1.) Her cousin was Salvador Allende, socialist leader of Chile
Salvador Allende’s election seemed like a new era for Chile. His policies favored the neglected and aimed to empower many of the disenfranchised of the nation. However, the United States viewed Allende's administration as just communist enough to deserve a coup d'etat. The CIA was determined to undermine the new government, and in the words of President Nixon, it worked to "make the economy scream." As the rebels gained ground, Salvador Allende barricaded himself in the presidential palace, where he died. Augusto Pinochet's dictatorship took over, and amid hostility and death threats, Isabel and her family fled to Venezuela for safety.2.) She keeps a good mother-daughter relationship
Allende’s mother is twenty years older than her, and is very much alive and kicking. The pair write each other every day, keeping a modern correspondence that often includes email and Skype. Whether her mother's letters come by post or email, Allende archives them on paper and keeps them readily referenceable in her house.
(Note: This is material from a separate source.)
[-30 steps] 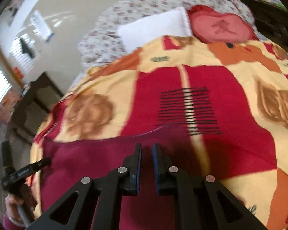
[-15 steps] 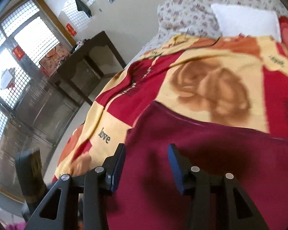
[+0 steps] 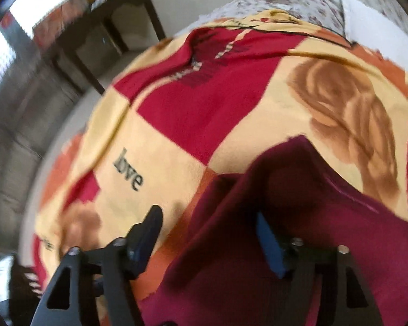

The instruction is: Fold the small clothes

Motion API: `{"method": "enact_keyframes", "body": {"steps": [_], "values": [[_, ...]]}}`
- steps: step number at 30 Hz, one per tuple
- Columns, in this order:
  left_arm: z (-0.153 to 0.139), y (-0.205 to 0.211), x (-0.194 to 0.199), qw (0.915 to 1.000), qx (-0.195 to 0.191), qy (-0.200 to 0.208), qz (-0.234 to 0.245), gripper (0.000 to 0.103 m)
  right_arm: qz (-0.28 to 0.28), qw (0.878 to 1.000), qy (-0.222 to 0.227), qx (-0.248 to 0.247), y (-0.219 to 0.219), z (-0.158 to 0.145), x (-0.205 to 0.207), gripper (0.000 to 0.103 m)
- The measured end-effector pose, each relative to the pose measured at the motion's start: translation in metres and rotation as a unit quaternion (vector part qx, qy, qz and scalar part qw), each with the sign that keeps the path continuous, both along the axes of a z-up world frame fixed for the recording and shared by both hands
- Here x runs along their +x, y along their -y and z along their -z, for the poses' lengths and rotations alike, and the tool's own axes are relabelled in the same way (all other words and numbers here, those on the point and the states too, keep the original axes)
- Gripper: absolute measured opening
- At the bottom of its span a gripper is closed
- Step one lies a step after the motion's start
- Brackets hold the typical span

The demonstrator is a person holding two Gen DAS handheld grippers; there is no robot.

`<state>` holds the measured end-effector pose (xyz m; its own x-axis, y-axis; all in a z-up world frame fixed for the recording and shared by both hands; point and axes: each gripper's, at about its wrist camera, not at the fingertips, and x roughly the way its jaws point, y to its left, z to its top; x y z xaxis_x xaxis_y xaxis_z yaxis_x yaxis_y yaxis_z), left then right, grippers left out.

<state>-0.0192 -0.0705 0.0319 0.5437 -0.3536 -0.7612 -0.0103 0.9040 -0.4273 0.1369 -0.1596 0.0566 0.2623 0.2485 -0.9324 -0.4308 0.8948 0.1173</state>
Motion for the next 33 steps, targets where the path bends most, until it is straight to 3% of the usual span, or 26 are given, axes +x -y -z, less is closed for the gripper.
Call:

3.) She always starts a new book on January 8
Allende’s first novel, The House of the Spirits, was born from a letter she wrote to her dying grandfather. The date she began this letter, the eighth day of January, has since been the date when she starts a new project. She says she keeps this policy not only out of superstition, but discipline as well. It also has a convenient placement at the end of the holiday season.
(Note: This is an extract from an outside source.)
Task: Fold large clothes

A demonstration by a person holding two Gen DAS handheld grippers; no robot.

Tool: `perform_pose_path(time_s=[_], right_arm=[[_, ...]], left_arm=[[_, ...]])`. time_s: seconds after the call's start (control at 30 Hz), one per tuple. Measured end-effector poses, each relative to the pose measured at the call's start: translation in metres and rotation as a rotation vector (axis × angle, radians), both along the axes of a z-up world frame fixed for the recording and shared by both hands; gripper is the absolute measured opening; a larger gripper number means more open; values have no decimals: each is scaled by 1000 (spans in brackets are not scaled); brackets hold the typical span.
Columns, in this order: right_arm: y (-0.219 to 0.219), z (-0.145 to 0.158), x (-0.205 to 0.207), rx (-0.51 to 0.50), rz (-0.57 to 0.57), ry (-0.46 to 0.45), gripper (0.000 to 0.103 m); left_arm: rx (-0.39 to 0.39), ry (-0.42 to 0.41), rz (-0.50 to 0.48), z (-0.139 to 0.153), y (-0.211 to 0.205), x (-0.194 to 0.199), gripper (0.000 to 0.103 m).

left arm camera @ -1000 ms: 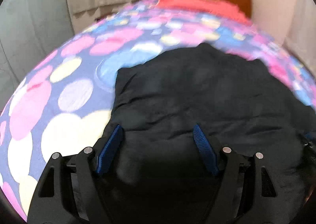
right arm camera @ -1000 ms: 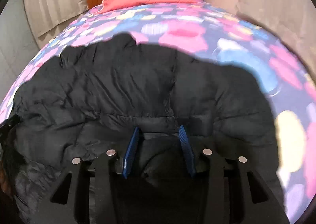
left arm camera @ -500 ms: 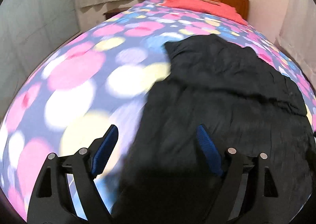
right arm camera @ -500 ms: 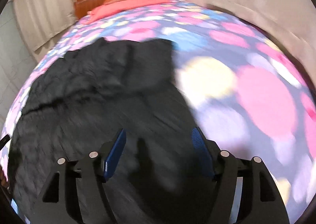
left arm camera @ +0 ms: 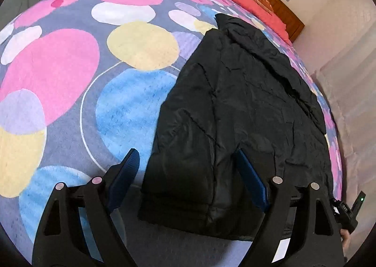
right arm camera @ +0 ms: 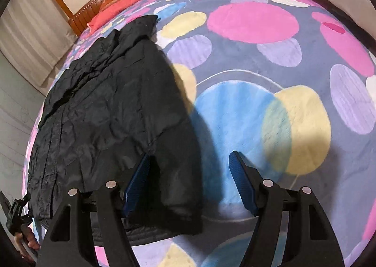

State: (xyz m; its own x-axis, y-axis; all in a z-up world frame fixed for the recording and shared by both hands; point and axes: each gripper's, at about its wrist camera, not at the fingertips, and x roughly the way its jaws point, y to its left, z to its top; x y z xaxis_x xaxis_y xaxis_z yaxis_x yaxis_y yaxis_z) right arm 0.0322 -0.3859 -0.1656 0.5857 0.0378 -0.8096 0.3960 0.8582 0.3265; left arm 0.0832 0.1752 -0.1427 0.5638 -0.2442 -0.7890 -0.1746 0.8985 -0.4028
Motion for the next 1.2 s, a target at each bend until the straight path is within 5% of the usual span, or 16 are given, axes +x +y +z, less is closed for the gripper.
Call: perform_pose_path(time_s=[0.07,0.2,0.4,0.73,1.2], right_arm=[[7,0,-1,10,29,-3,65],[25,-1,-1,-9,60,-13,42],[32,3,-3,8,67,-39,21],[33,9,-19,68,77,-71,16],[37,20,-75,199,101,-74,15]], left_arm=[[-27,-2,5,0,-2,-2,81],[4,-11,6,-1,-10,-8,73],[73,-32,3,1,-19,-11,37],[54,-84,16,9,-17,-26,17],[-37,-107,-10,38,10,-87,13]])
4.) Her path to success is anything but conventional
Allende, forced out of her native Chile after the coup, has declared herself a perpetual foreigner. She knows well exile, flight, and transience. Although she has sold 56 million books worldwide, she did not begin writing The House of the Spirits until she was almost forty. She worked as a self-proclaimed lousy journalist and felt occasionally like a failure before she began writing fiction. Her career had another terrible period when her daughter, Paula, died from a strange neurological condition in 1992. While this period of grief was depressive and harrowing, it led to the memoir which carries her daughter’s namesake. Many consider Paula her finest book.
5.) A trip to India changed her life
Hampered by a terrible writer’s block following her daughter's death, Allende went to India. A life-changing moment occured when her guide’s car broke down on the side of the road. An old acacia tree caught her eye, and beneath it she noticed a half dozen women with children. Not knowing the language, Allende and her friend approached the women, communicating by touching jewelry, and the tourist’s dyed hair. Allende gave the women the silver bracelets she was wearing. After the exchange, Allenda and her friend returned to the car. One of the women followed after her with a parcel. Allende at first thinking it was a gift in return for the bracelets, discovered inside a newborn baby. Its umbilical cord was still attached. Their tour guide soon intervened, giving the baby back to the reluctant mother. Allende, shocked by this odd interaction, asked the guide why the woman had done that. The guide said that it was because the baby was a girl, and no one wants a girl. Since that moment, Allende has founded her own charity, The Isabel Allende Foundation. Funded by profits from her books, the foundation aims to empower women worldwide by protecting them from poverty, disease, and violence.
6.) She keeps a good library
Allende affectionately calls her place of writing her casita (roughly, "little house"). While she writes on an Apple desktop computer, she keeps her first typewriter, which was used to write the letter to her grandfather that started it all, on a shelf. On her bookshelves, she keeps a first edition of every one of her books, in every language it has been printed in. For a foreigner, Isabel Allende has made herself a very nice home.